TASK MATERIAL START

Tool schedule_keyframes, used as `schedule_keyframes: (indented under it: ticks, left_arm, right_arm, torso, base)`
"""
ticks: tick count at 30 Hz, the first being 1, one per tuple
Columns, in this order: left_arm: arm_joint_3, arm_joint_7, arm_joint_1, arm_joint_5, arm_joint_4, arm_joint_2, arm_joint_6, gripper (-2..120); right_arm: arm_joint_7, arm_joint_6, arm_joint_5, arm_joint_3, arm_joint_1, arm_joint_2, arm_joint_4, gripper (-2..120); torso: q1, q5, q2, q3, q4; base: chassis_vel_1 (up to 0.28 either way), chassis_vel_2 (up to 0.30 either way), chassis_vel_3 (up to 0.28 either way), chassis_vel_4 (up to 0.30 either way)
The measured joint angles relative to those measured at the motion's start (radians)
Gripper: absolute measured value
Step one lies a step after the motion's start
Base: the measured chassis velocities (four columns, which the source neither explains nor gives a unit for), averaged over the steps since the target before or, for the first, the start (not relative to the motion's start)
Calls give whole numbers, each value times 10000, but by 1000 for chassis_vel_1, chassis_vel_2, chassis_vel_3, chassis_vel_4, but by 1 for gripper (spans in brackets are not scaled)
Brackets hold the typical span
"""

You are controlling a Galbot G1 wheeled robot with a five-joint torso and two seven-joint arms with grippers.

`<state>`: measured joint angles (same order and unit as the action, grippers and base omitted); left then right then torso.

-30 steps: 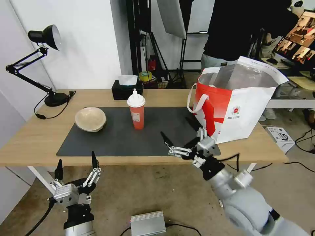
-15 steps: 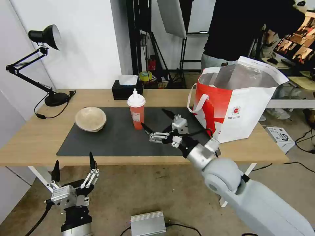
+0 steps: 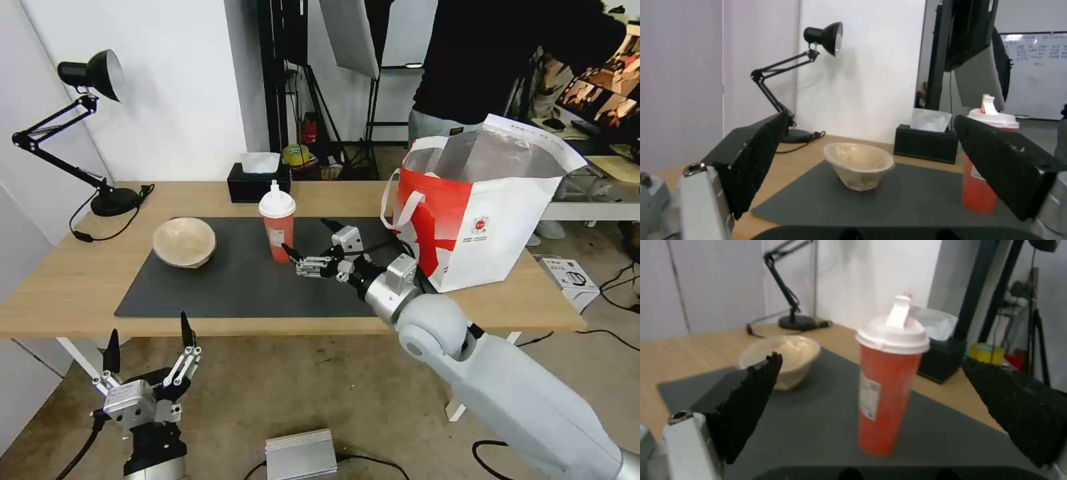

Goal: Pick up the trash from the table and place it into the takeout bag.

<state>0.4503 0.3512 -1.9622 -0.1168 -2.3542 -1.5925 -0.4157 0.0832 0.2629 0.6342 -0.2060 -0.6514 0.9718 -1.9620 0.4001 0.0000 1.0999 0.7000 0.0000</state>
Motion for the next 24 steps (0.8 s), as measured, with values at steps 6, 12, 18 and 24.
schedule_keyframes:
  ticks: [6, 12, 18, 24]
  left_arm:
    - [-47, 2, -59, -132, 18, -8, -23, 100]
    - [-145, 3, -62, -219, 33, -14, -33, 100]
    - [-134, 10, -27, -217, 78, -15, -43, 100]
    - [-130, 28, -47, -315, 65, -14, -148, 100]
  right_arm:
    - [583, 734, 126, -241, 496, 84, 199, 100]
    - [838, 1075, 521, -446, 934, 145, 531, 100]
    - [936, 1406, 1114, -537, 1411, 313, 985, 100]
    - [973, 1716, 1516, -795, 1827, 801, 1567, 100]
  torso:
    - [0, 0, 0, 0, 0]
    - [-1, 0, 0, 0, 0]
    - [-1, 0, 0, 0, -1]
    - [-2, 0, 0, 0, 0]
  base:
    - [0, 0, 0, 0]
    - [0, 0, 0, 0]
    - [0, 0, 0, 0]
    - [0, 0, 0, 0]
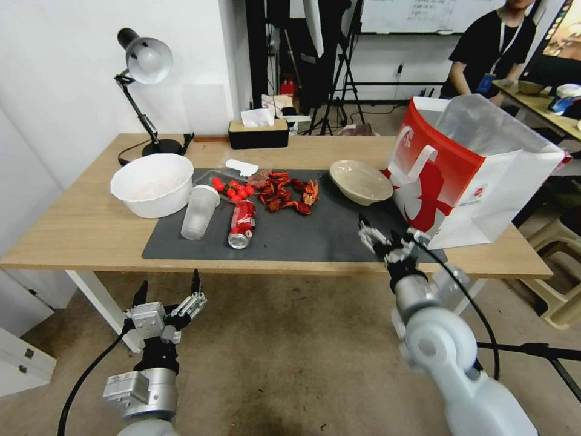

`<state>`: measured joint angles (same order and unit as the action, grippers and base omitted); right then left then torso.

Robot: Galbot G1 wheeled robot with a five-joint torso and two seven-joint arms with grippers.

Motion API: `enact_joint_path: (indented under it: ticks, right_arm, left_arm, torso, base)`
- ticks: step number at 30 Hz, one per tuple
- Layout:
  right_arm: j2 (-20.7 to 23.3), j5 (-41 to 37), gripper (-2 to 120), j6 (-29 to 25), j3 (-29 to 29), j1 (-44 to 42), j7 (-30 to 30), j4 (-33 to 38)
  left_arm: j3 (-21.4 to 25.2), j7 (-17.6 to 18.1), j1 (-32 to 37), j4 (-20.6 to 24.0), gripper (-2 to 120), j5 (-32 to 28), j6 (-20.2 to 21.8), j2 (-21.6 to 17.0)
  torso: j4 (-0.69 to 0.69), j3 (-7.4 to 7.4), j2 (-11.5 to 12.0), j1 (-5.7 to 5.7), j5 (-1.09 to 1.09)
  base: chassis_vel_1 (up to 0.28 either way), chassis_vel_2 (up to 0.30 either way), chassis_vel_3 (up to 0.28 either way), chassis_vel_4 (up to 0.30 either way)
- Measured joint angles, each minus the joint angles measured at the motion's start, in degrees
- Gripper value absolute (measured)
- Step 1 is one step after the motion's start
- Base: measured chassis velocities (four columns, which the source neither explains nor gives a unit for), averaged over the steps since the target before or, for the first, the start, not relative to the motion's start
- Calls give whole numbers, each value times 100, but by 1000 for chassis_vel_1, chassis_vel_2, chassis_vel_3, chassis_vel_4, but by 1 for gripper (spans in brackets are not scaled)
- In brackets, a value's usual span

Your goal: Pick up the trash from the table and place it into the takeout bag.

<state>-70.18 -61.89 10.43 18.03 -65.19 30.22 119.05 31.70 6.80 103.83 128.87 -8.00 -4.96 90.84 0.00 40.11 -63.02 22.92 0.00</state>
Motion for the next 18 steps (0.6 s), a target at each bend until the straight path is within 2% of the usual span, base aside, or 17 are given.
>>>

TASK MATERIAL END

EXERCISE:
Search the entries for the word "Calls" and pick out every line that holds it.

COMPLETED TASK:
Calls give whole numbers, each value times 10000, but by 1000 for chassis_vel_1, chassis_vel_2, chassis_vel_3, chassis_vel_4, but by 1 for gripper (spans in brackets are not scaled)
- Calls give whole numbers, each value times 100, but by 1000 for chassis_vel_1, chassis_vel_2, chassis_vel_3, chassis_vel_4, but by 1 for gripper (spans in brackets are not scaled)

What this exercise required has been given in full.